Spruiking a spurious improvement in student retention rates was an especially interesting boast by the Government amid new ABS figures showing a drop in Year 11-12 student retention rates, as pointed out by Tasmanian economist Saul Eslake.

Lies, damned lies, and statistics.

It is all a distraction really from what the government does not want you to know: the school funding agreement signed by our state and federal Liberal governments guarantees that our public schools will remain underfunded.

The problem could not be clearer:

The federal government sets a Schooling Resource Standard (SRS) based on the resources that a school needs to meet their students’ needs.

The state-federal school funding agreement leaves every public school behind this minimum standard right through to 2027, possibly longer.

The federal government has capped their public-school funding contribution at 20 percent of their needs (the SRS). The Tasmanian Government has agreed to meet only 75 percent of the funding required, so every school is left five percent short.

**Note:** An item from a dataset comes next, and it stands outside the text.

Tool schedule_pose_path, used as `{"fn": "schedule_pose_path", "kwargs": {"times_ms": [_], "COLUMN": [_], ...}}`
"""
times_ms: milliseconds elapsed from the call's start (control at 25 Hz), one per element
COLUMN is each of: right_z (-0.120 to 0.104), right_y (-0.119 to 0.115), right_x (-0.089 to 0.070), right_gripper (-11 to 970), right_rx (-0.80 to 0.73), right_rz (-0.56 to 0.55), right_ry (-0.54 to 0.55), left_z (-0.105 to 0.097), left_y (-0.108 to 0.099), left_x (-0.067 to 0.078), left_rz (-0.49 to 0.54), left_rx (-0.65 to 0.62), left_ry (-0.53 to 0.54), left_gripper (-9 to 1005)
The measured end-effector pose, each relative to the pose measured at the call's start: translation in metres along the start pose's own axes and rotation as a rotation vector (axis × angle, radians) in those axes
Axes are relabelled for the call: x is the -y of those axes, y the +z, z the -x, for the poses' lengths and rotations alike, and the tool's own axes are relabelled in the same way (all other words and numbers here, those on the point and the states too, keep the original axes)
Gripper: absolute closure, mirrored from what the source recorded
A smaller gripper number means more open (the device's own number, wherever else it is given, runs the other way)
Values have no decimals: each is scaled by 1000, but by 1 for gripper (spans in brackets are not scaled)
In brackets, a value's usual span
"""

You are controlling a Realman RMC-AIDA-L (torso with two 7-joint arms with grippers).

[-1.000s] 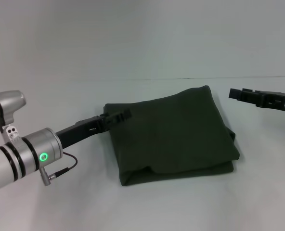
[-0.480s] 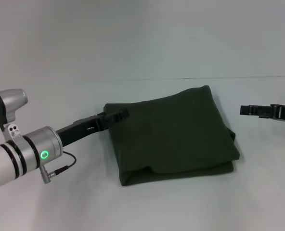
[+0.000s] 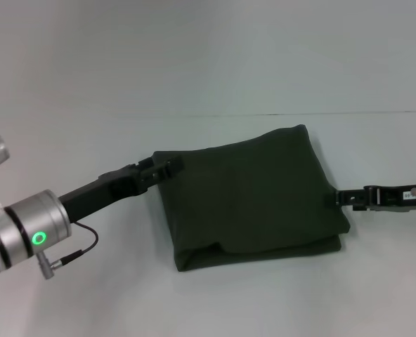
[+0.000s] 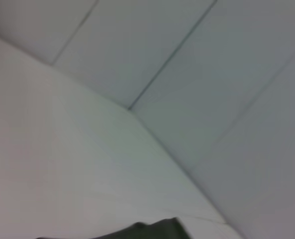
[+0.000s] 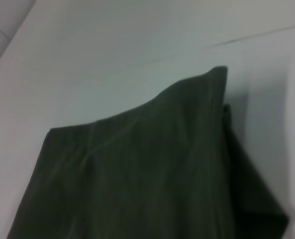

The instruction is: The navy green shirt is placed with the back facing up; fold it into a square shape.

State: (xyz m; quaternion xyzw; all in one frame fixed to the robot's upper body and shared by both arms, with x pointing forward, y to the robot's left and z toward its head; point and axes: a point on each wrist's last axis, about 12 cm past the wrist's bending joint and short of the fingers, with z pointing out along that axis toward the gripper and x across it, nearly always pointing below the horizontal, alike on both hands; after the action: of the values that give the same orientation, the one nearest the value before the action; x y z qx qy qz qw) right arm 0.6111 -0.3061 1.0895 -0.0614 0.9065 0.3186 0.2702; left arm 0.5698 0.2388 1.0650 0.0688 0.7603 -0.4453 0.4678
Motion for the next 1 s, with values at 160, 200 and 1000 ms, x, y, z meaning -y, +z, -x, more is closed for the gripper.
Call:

The Tasmanian Government will not even achieve that 75 percent commitment until 2027, so the shortfall is worse than that for students today and for the next six years.

Five percent is a big chunk of every school’s budget. It could mean extra teachers to reduce class sizes or deliver specialist classes like science, maths, languages, art, music, drama or technology.

Five percent is additional education support personnel for students who most need it or administration staff to relieve the bureaucratic burden from teachers.

Five percent is why every teacher continues to spend an average of over $500 every year out of their own pockets on basic supplies for their students.

The shortfall is worse than five percent – an accounting trick counts a further four percent of state government funding that never reaches a school budget to be included in their contribution.

That is around $1.2 BILLION short of what governments know our schools and students need right out to 2027.

A billion is a big number, impossible for us to grasp really. It is around $6 million missing, on average, from each Tasmanian public school.

Some schools are bigger, some smaller, so of course this number varies, but that is a lot of teachers, support staff, school psychologists, speech therapists, basic materials and learning needs.

The commitment to fund the extension to years 11 and 12 in all Tasmanian government high schools will be welcomed by most schools, especially in rural, remote, and regional areas where colleges are out of reach. But we must not lose sight of where education resourcing is most needed.

Retention begins long before Year 10.

It is our early years educators who have the most influence. They help students form a lifelong relationship to learning and the statistics confirm that investment in these early years drives success in later years.

We should be focusing on getting all educators and their students the resources they need, rather than government policy that does not tell the full story.

The government program to extend all high schools beyond Year 10 shows that when there is a political commitment, money can be found. It is time to find that money and commitment for every public school and every student, from early years to completion.

Educators are smarter than government spin and know substance when they see it: every school, and every student in every year, deserve the resources for a quality education and our governments are selling them short.